Now the document object implements the DocumentEntity interface and we can use it to access the content of the document loaded in Fleet.

Our entity data model is flexible enough to represent not only data but also the data model itself. Suppose we want to develop a plugin (we’ll discuss Fleet’s plugins later in this series). Loaded plugins form part of Fleet’s state. All plugins share some common data required to integrate seamlessly with the application. However, every plugin has its own state, described with its own data model. This is not a problem for RhizomeDB. We can represent the plugin’s data model with entities. When we load a plugin, we also load its data model as a new entity. As a result, Fleet’s state management system is ready to accept the plugin’s state data.

State as a set of triples

Although our API gives us objects to work with entities, we don’t store them as such.
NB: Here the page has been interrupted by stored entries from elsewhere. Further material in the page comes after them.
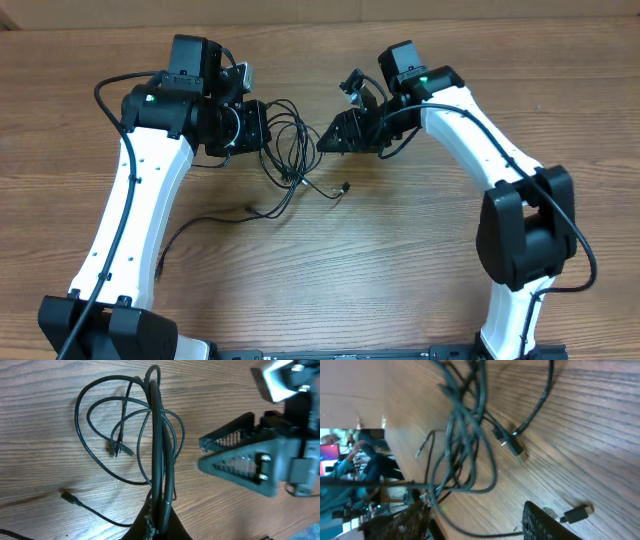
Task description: Untangle cables
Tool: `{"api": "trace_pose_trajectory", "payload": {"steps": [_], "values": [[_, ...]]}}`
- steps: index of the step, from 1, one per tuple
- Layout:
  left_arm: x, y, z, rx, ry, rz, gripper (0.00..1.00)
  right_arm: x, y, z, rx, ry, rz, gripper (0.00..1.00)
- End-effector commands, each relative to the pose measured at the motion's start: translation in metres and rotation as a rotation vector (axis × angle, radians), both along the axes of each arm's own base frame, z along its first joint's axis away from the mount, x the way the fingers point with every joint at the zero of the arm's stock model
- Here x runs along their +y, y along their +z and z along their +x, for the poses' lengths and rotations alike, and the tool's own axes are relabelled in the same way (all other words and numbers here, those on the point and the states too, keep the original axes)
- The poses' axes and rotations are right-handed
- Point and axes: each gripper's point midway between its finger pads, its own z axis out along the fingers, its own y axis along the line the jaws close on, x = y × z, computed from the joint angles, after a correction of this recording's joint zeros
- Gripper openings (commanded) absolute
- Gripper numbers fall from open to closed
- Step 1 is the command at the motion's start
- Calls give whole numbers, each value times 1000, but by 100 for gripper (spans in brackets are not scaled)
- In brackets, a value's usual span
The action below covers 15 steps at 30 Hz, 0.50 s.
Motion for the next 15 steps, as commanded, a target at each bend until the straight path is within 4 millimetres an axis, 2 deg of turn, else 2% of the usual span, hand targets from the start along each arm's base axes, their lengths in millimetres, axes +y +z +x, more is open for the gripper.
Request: {"api": "trace_pose_trajectory", "payload": {"steps": [1,7,11,15], "values": [[0,1,-1,2,6,-5,4,3,-25,3,11,-50,-119,57],[0,1,-2,5,8,-8,4,-2,-44,25,-30,-239,-304,57],[0,-1,-5,20,8,-5,4,-1,-47,32,-72,-278,-340,57],[0,-1,-5,24,15,-8,4,-8,-59,36,-106,-332,-419,54]]}}
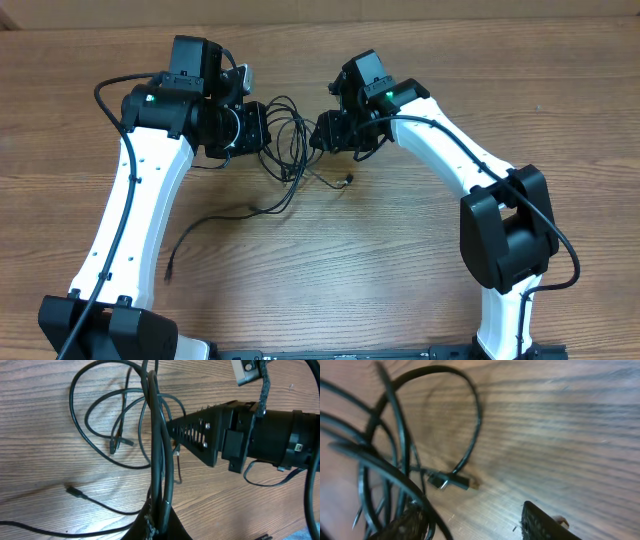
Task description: Untangle cables
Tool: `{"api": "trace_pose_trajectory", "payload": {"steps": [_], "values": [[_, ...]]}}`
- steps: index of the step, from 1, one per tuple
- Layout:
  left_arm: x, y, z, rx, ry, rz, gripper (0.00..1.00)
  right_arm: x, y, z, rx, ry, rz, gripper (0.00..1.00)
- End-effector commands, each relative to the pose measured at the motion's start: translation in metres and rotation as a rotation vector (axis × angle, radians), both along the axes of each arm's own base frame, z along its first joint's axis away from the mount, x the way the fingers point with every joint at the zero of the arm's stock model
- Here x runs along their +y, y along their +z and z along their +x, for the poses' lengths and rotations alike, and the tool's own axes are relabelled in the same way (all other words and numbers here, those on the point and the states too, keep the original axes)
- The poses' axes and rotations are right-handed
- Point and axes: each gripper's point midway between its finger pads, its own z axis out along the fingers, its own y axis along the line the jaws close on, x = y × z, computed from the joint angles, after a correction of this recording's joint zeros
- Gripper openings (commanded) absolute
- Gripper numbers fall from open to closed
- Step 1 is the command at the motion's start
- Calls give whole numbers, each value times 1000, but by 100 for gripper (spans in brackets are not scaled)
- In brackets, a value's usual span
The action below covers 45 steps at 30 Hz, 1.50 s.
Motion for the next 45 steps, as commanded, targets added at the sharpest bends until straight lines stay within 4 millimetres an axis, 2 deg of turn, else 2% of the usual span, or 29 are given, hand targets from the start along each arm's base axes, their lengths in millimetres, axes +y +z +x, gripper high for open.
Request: {"api": "trace_pose_trajectory", "payload": {"steps": [1,4,8,9,12,14,17,18,21,25,27,29,32,34,36,37,39,41,43,44,45], "values": [[-1,1,-2,10,14,-14,4,-20,-24,3,-17,-111,-152,54],[-2,1,-3,15,13,-25,4,-33,-40,-2,-8,-187,-237,53],[1,1,-2,15,22,-24,4,-61,-46,2,11,-320,-318,52],[5,1,-1,18,32,-23,4,-74,-48,3,16,-343,-359,52],[29,-2,1,38,98,-6,4,-157,-50,0,37,-465,-612,52],[51,-4,2,56,156,2,4,-192,-50,-4,75,-516,-688,52],[77,-8,1,78,227,29,5,-221,-50,-10,135,-563,-707,51],[80,-8,1,81,234,31,4,-228,-51,-11,155,-577,-707,51],[95,-12,0,88,271,77,4,-240,-53,-18,221,-590,-670,47],[90,-10,3,59,231,84,4,-213,-37,-14,223,-420,-522,47],[82,-5,9,4,156,71,4,-181,10,-4,127,-285,-334,49],[67,6,16,-64,65,8,4,-148,56,-4,31,-145,-142,55],[41,46,22,-198,-90,-113,4,-114,108,-12,-68,-27,80,63],[30,74,21,-272,-158,-146,4,-104,122,-16,-84,3,147,63],[19,102,17,-345,-223,-158,4,-81,134,-28,-105,115,242,64],[9,128,11,-415,-268,-157,4,-63,140,-37,-118,189,280,64],[-2,153,3,-479,-304,-181,4,-45,141,-44,-135,243,286,64],[-10,171,-7,-514,-336,-234,4,-27,144,-50,-157,288,299,65],[-11,173,-9,-489,-308,-264,4,-16,147,-52,-166,304,313,64],[-11,172,-8,-453,-267,-288,4,-6,150,-50,-158,267,321,64],[-11,173,-8,-433,-240,-306,4,-5,144,-40,-136,154,268,64]]}}
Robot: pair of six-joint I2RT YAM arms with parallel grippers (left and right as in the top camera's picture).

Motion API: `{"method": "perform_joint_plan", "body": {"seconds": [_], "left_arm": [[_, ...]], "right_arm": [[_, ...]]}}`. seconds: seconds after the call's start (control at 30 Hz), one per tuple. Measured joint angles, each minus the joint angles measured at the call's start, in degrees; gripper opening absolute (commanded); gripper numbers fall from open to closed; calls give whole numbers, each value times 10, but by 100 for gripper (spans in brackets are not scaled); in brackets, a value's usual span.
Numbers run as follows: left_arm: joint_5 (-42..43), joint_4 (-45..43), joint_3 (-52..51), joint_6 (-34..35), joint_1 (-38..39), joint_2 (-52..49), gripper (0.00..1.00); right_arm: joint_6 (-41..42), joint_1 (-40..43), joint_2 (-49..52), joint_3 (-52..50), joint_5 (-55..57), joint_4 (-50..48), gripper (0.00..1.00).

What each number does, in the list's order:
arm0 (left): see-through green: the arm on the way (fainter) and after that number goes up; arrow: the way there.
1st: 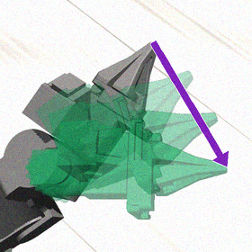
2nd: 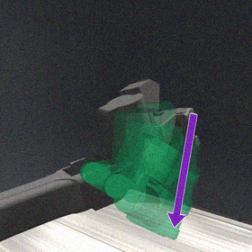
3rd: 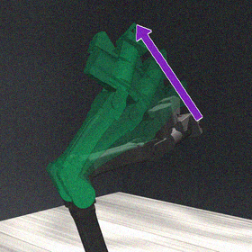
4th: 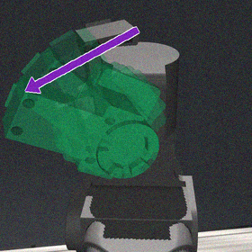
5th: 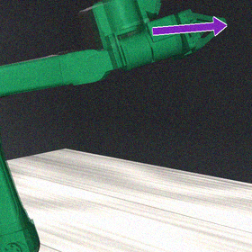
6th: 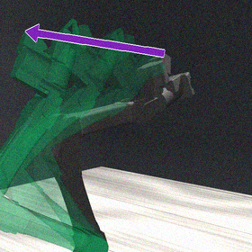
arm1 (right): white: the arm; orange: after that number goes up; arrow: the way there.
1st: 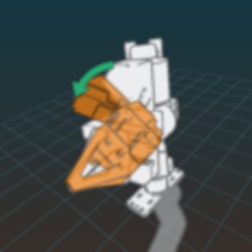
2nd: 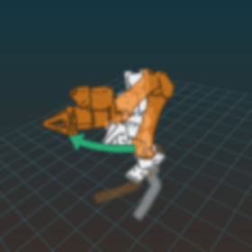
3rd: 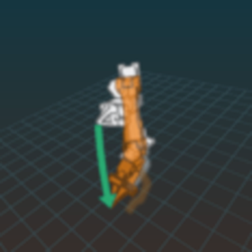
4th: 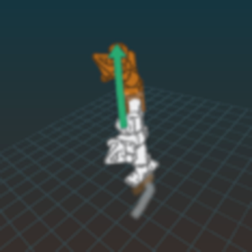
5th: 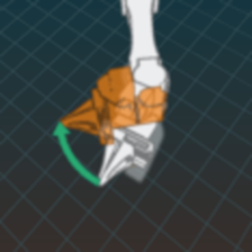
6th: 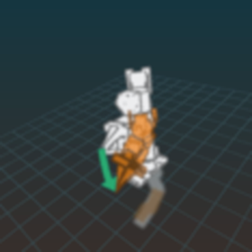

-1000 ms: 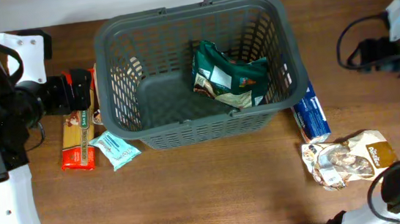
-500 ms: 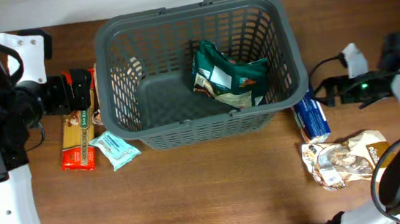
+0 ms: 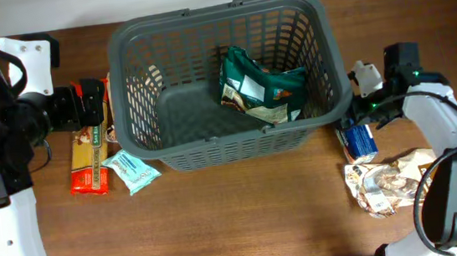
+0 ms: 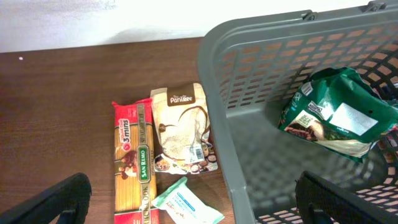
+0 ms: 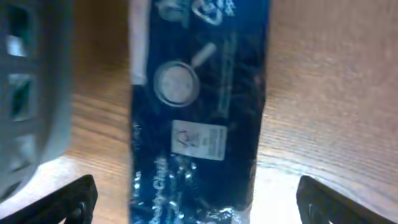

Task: Pack container
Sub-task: 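Grasp the blue box with the right gripper and lift it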

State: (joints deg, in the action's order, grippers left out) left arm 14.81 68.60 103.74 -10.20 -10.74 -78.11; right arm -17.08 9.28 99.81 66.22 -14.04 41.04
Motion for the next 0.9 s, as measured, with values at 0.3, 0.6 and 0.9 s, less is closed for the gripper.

Instead, we represent them in triples: [entity_id, attribute, value]. We call these triples datoms (the term comes from the Datomic database, which we’ve modeled our data structures after). 

Suppose the entity id for some particular file referring to a document is 18, and the entity id for the corresponding document is 19. The data would be stored as triples:

  • [18 :type DocumentFile]
  • [18 :document 19]
  • [18 :fileAddress "~/file.kt"]
  • [18 :readCharset "UTF-8"]

Note that properties of interfaces become attributes of triples. There are also various attributes like :type with special meanings. Types of values depend on the types of properties. When referring to other entities, property values are IDs.

The seemingly primitive structure of triples is quite effective when it comes to looking up data. Our engine is able to return very fast answers to queries in the form of a mask: [entity_id?, attribute?, value?], where any component may be either present or missing. The result of a query is always a set of datoms, which satisfies the given mask.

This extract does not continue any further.